Implementing State Management

This subsection describes state management APIs and architecture for core Storm.

Stateful abstractions allow Storm bolts to store and retrieve the state of their computations. The state management framework automatically, periodically snapshots the state of bolts across a topology. There is a default in-memory-based state implementation, as well as a Redis-backed implementation that provides state persistence.

Bolts that require state to be managed and persisted by the framework should implement the IStatefulBolt interface or extend BaseStatefulBolt, and implement the void initState(T state) method. The initState method is invoked by the framework during bolt initialization. It contains the previously saved state of the bolt. Invoke initState after prepare, but before the bolt starts processing any tuples.

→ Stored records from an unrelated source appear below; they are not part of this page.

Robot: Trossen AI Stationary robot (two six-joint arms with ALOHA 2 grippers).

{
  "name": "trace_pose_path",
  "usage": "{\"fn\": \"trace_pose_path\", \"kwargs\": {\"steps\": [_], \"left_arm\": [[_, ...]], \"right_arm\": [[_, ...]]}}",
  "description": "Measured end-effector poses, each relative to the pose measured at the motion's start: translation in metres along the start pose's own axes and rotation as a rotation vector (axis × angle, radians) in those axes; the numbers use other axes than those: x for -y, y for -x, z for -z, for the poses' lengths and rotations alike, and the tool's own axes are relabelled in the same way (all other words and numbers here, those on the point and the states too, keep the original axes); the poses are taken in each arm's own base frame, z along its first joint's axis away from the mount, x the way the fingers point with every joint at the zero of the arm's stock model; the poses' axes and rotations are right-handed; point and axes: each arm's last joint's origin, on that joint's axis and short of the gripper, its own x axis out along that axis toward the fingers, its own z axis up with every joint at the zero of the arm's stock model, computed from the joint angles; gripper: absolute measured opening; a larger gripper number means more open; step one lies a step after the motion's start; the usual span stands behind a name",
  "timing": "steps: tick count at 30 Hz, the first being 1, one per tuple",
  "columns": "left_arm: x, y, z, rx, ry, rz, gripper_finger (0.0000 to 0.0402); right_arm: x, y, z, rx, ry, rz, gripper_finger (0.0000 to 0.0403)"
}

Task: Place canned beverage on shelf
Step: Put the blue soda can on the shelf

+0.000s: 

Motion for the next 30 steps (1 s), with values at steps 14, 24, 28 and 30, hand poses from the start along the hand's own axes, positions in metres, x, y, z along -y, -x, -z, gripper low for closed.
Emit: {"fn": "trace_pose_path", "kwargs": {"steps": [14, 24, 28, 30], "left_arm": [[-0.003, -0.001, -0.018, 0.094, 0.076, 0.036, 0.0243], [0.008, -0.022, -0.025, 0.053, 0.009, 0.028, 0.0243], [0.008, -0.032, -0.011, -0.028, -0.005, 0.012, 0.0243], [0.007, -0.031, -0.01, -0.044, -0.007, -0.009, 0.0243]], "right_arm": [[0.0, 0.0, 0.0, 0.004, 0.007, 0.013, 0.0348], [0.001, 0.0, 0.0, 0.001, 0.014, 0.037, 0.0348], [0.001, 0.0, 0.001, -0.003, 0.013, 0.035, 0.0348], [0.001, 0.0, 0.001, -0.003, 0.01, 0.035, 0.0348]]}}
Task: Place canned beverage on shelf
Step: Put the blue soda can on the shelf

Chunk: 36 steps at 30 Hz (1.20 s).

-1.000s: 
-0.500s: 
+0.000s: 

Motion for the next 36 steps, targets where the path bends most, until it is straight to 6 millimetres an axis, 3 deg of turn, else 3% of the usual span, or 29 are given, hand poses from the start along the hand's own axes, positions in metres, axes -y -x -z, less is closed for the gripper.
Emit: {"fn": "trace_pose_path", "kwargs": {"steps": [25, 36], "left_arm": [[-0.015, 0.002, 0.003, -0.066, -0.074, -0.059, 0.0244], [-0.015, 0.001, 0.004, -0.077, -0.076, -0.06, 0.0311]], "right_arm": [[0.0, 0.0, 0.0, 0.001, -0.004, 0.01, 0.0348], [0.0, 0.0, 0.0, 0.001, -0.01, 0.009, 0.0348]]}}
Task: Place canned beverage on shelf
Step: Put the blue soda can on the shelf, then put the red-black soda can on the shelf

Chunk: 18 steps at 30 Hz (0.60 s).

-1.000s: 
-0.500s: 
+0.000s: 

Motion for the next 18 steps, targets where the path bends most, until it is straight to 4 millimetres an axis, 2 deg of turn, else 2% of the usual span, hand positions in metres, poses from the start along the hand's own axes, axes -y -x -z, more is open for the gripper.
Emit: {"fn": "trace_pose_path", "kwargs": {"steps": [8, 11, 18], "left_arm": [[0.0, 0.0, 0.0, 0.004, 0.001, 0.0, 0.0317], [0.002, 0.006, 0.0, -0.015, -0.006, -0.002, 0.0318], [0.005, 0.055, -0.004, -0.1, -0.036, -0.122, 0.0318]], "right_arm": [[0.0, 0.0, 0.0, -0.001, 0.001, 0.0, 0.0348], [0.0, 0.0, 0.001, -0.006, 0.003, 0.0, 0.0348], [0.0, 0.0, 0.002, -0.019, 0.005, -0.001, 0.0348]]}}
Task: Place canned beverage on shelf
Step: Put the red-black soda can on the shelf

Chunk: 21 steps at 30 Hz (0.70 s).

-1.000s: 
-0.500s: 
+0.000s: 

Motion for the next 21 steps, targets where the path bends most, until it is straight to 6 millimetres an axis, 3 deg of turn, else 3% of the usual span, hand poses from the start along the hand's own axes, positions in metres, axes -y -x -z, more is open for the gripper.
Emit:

Currently the only supported State implementation is KeyValueState, which provides key-value mapping.

The following example describes how to implement a word count bolt that uses the key-value state abstraction for word counts:

public class WordCountBolt 
  extends BaseStatefulBolt<KeyValueState<String, Integer>> {
    private KeyValueState<String,Integer> wordCounts;
    ...
    @Override
    public void initState(KeyValueState<String,Integer> state) {
      wordCounts = state;
    }
    @Override
    public void execute(Tuple tuple) {
      String word = tuple.getString(0);
      Integer count = wordCounts.get(word, 0);
      count++;
      wordCounts.put(word, count);
      collector.emit(tuple, new Values(word, count));
      collector.ack(tuple);
    }
  ...
  }
  1. Extend the BaseStatefulBolt and type parameterize it with KeyValueState, to store the mapping of word to count.
  2. In the init method, initialize the bolt with its previously saved state: the word count last committed by the framework during the previous run.
  3. In the execute method, update the word count.

The framework periodically checkpoints the state of the bolt (default every second). The frequency can be changed by setting the storm config topology.state.checkpoint.interval.ms.

For state persistence, use a state provider that supports persistence by setting the topology.state.provider in the storm config. For example, for Redis based key-value state implementation, you can set topology.state.provider to org.apache.storm.redis.state.RedisKeyValueStateProvider in storm.yaml. The provider implementation .jar should be in the class path, which in this case means placing the storm-redis-*.jar in the extlib directory.

You can override state provider properties by setting topology.state.provider.config. For Redis state this is a JSON configuration with the following properties:

{
   "keyClass": "Optional fully qualified class name of the Key type.",
   "valueClass": "Optional fully qualified class name of the Value type.",
   "keySerializerClass": "Optional Key serializer implementation class.",
   "valueSerializerClass": "Optional Value Serializer implementation class.",
   "jedisPoolConfig": {
     "host": "localhost",
     "port": 6379,
     "timeout": 2000,
     "database": 0,
     "password": "xyz"
   }
}